WHAT IS NEEDED:
From the listing below, how many lines hold the word "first"? Write only the number.

EXERCISE DATA:

···

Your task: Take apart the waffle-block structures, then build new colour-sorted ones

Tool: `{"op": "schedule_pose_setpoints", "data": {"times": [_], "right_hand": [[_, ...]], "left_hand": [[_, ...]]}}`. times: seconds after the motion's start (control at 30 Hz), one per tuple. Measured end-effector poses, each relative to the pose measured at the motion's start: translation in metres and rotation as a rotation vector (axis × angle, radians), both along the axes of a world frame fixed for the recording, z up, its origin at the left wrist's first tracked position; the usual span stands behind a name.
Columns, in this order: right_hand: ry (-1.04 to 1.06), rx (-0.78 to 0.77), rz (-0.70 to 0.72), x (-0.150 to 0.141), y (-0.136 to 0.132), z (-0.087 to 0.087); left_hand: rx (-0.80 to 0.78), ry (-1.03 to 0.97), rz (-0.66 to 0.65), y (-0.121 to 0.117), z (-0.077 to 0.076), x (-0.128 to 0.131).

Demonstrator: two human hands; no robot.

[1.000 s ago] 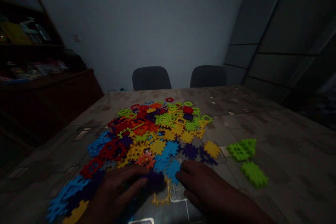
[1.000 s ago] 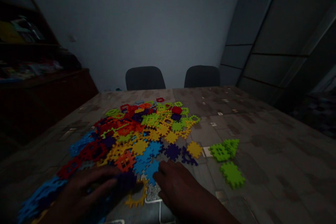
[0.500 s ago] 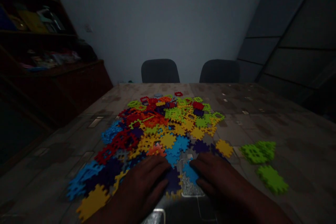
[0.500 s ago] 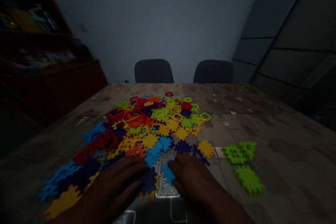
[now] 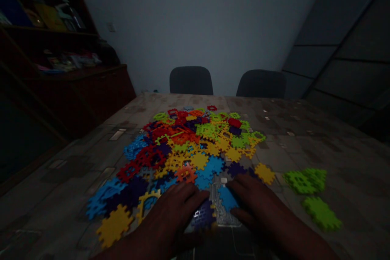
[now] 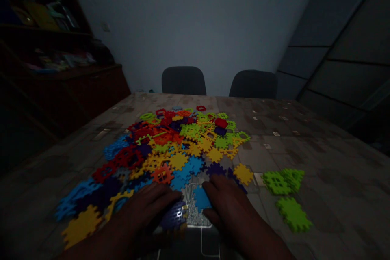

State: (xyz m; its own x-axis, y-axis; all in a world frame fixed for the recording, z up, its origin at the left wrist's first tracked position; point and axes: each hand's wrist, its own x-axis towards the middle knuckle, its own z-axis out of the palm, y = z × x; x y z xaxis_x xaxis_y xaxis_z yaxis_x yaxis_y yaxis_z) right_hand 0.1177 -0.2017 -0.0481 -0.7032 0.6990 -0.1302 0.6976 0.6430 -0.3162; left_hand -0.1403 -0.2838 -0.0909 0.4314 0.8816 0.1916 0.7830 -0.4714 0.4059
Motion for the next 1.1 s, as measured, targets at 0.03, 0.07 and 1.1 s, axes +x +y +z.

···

SOLUTION TO THE PROBLEM:
2